#### Record excerpts
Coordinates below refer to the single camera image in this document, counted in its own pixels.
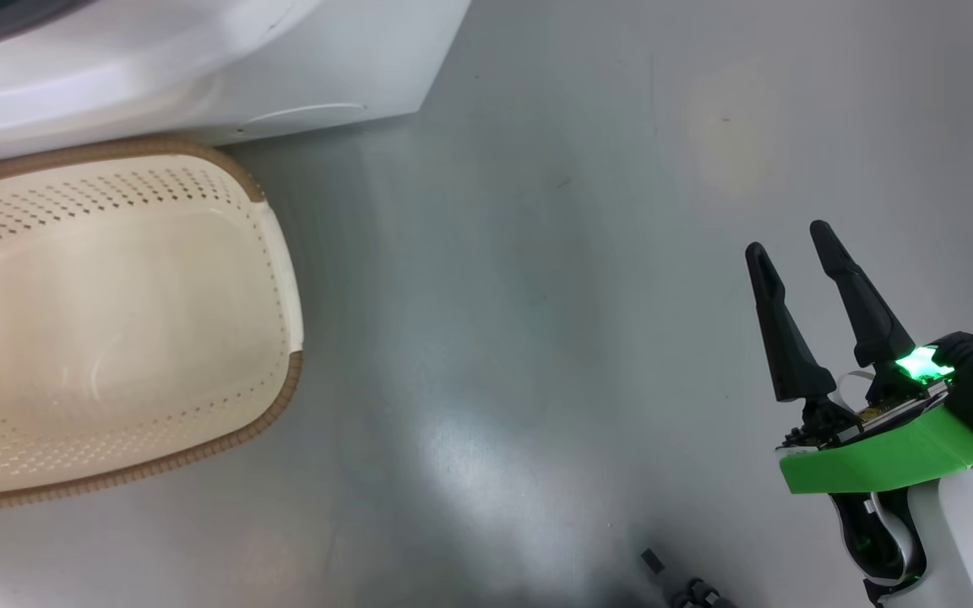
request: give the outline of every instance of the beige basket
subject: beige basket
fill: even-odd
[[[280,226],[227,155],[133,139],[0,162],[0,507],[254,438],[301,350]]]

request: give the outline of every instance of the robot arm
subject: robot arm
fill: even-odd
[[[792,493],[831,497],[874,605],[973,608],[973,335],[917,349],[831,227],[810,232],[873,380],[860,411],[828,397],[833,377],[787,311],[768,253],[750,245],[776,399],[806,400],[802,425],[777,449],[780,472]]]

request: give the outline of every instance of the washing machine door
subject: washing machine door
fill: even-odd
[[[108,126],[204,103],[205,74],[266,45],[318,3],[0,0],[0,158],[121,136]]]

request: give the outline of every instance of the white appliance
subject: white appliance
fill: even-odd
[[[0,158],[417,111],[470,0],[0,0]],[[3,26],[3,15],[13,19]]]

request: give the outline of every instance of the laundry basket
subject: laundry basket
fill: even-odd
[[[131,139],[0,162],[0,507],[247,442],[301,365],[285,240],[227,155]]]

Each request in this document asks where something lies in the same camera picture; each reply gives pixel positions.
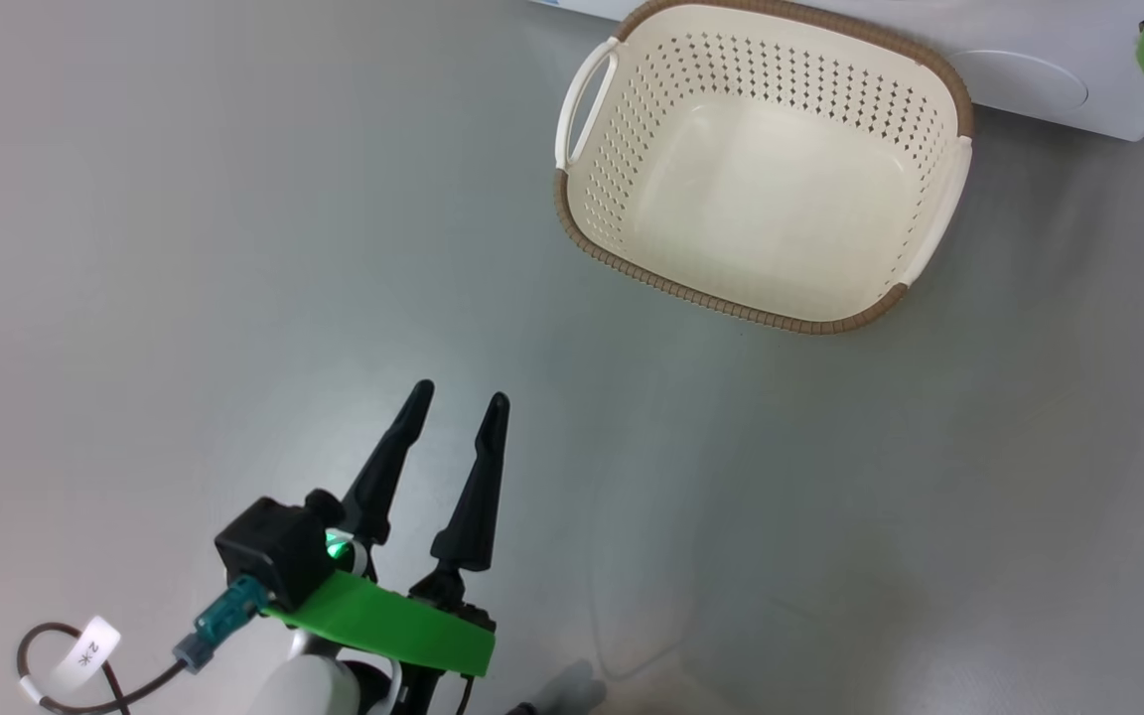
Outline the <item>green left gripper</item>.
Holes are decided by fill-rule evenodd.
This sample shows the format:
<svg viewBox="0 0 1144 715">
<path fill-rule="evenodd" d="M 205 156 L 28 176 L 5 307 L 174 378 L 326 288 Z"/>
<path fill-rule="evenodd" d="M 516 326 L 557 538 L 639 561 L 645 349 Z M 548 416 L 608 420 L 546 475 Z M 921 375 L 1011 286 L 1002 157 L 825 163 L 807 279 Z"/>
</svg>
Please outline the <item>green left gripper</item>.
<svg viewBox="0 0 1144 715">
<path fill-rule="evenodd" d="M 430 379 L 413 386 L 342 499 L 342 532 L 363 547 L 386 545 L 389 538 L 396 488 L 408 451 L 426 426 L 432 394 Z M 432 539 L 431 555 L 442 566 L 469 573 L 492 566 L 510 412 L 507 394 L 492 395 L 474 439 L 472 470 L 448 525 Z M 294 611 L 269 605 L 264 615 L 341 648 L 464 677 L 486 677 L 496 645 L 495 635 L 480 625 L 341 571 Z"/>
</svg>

#### Exercise details
Go through the lines above and tally those with the string "machine". The total is all that is needed.

#### Written response
2